We are doing a great injustice to folks in the Church when we shy away from talking about demons. Again, an unhealthy preoccupation is wrong, but so is leaving the chthonic unmentioned. We have too often treated the demonic like bogeymen, thinking that if we ignore them they’ll leave us alone. But rest assured of this one thing: they do not exist to leave us alone. And for this reason, we ignore them at our peril.

Since that day in that little rural church in Nowheresville, OH, I’ve had numerous run-ins with demonic powers. A friend and I praying in my car outside a psychic’s parlor experienced the chill of a demonic force that finally let loose with a moan when its power was broken. The psychic, who had been in that location for as long as I could remember, closed up shop less than a week later. Beyond personal accounts like that, I’ve heard several stories from friends who have served overseas as missionaries, telling of encounters that left former naysayers hospitalized when they casually took on what was ultimately a demonized individual.

As the time nears for their end, the demonic powers and principalities out there will grow increasingly desperate. We American Christians, who so easily live off our cultivated scientific rationalism, need to be diligent. Christians are coming under increasing attack and either don’t realize the true source for their problems or are lacking in the wisdom needed to confront real demonic oppression when it occurs.

If you never hear messages and teachings on how to deal with the demonic, ask your pastor why not. More to the point, ask him about his own personal encounters with the demonic. Truthfully, if he claims he’s never had any, then something’s wrong. Christians will be opposed. Demons hate it when we take back what they’ve stolen, expose their practices, or reveal their lurking about.
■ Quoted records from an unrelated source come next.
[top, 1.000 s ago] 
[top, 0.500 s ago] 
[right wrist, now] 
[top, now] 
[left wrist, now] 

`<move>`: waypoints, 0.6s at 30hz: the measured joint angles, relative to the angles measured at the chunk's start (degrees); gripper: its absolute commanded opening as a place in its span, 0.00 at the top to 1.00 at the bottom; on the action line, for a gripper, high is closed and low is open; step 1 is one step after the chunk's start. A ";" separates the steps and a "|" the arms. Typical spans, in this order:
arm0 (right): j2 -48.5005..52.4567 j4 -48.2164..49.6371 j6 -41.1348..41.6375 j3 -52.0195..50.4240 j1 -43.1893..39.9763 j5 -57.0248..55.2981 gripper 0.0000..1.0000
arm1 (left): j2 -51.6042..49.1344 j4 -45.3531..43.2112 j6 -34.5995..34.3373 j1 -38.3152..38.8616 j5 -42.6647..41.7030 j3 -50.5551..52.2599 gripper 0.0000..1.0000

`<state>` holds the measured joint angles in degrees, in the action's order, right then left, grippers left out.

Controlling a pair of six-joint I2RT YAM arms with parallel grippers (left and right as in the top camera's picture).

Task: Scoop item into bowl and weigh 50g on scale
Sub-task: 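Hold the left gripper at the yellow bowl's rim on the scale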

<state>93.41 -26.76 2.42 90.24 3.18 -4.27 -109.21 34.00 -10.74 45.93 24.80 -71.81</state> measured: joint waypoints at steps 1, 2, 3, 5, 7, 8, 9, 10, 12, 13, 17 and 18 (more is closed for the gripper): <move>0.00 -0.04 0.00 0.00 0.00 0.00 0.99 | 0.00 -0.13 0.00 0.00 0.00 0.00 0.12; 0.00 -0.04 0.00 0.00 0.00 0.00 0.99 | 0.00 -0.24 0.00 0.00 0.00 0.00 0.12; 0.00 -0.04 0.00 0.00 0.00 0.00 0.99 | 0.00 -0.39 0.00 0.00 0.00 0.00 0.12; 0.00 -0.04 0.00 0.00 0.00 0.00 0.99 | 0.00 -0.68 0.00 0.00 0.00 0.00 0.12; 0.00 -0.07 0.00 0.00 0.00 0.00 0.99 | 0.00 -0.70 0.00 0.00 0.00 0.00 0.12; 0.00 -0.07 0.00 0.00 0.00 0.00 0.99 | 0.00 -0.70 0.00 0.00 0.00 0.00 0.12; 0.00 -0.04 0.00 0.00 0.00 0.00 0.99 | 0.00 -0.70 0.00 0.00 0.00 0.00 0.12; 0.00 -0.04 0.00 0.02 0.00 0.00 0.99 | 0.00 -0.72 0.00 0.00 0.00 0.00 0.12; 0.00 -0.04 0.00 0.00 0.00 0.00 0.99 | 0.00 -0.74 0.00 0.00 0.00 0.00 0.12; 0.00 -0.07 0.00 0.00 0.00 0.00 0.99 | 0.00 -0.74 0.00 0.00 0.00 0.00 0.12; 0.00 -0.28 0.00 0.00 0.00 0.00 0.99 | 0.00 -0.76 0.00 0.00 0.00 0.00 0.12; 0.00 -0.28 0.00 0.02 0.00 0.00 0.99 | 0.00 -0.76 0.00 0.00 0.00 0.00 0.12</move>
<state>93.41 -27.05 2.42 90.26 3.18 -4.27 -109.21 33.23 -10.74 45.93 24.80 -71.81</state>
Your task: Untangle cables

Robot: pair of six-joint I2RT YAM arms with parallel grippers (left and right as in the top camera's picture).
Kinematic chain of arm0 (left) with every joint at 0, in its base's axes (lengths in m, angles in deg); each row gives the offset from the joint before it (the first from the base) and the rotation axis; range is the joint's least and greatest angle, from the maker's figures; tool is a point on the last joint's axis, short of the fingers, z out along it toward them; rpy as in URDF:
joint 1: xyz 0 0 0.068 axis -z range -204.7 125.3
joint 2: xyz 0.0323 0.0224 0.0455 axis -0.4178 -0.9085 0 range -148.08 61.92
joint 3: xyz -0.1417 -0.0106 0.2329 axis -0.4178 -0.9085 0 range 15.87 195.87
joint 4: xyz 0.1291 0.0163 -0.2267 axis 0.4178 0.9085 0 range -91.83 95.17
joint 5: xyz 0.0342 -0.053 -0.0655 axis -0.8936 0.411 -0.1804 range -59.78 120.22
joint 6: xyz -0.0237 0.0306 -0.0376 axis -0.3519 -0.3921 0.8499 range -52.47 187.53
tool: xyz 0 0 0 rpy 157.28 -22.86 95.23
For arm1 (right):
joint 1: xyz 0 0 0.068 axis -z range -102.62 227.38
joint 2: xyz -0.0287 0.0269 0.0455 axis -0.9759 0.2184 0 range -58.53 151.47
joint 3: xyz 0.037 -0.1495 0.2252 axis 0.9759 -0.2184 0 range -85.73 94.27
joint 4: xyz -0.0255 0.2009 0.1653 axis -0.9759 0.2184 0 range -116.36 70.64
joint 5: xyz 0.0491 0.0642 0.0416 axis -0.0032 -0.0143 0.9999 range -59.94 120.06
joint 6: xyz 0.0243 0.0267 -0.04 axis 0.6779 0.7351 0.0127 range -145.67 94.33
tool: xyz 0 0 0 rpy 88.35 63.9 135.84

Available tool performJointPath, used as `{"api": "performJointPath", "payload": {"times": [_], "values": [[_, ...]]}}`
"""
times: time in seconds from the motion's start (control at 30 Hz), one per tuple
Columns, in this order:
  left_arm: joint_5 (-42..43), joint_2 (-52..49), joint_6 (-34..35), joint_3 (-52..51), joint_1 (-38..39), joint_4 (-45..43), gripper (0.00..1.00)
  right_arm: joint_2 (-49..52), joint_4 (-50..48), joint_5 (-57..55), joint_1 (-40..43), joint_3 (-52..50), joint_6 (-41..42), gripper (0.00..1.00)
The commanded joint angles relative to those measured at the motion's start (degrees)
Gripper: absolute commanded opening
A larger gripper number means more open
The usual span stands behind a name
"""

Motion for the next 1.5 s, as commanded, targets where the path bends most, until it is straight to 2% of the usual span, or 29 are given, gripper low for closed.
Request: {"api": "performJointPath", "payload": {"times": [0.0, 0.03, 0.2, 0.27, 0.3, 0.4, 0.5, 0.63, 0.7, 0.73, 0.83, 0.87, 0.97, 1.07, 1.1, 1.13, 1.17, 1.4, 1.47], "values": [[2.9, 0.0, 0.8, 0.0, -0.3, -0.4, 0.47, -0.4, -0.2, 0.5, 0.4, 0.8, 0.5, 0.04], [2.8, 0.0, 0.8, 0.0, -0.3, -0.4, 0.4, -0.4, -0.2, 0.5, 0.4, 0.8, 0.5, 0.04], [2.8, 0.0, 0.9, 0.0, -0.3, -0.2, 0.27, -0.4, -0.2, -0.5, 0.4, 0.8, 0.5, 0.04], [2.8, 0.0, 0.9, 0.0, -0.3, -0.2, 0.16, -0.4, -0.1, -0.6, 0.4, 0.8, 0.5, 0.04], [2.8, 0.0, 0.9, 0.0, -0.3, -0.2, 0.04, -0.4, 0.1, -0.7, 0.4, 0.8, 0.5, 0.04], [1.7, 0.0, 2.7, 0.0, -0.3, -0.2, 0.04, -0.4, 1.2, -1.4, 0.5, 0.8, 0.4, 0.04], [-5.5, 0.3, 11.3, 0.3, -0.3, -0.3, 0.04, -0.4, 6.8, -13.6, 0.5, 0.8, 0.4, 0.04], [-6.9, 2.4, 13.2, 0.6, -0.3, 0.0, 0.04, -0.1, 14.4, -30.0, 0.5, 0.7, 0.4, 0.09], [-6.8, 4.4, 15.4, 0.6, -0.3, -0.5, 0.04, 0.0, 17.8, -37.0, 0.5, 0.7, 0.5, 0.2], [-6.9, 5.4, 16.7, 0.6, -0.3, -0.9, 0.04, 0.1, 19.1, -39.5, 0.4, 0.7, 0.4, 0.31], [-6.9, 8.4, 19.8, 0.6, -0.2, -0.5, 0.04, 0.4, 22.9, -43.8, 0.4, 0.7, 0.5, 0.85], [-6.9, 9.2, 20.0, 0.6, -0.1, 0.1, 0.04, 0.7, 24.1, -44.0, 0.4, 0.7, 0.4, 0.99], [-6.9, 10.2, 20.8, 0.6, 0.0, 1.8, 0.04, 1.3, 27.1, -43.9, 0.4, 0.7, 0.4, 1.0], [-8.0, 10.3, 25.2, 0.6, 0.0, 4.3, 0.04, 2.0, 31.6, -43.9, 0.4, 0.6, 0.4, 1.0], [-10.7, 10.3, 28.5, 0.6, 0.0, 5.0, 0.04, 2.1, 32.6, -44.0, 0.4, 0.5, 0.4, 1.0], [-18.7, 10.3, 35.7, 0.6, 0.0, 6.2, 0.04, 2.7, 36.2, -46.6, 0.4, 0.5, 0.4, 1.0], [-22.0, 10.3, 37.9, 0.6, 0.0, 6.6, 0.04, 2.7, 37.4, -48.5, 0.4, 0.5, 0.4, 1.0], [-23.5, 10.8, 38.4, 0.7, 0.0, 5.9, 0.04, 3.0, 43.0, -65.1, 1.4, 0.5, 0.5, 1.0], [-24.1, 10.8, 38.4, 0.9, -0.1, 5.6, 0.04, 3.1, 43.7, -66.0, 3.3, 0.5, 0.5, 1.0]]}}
Along with the weapons of the Spirit in Ephesians 6:10-18, we also must know the saints of God

…have conquered [the accuser of the brethren] by the blood of the Lamb and by the word of their testimony, for they loved not their lives even unto death.
—Revelation 12:11 ESV

Adhering to the truth of the Gospel not only defensively prevents the Enemy from piercing the chinks in our spiritual armor, but it has offensive power as well. Therefore, we stray from the truth or use it carelessly to our own disadvantage. To our persecutors, the very human tools of the demonic, bearing that Gospel truth to our own deaths is their ultimate defeat.

Yet too many of us aren’t fighting the battle wisely or even at all. Nor do we cover each other’s backs as effectively as we could. Pray for the defeat of the demonic forces that may plague people in your church. Learn the signature of the demonic in people’s lives. Make certain the Lord’s revealed the chinks in your own armor and let Him patch them before you do serious battle against the demonic; they never abide by the rules and are far more vicious than we can understand this side of heaven.

As the world heats up, it will be demons stoking that fire. Our confidence despite that flame is that the Lord has already overcome them. Remember that, abide in Christ Jesus, and deal with the demonic soberly.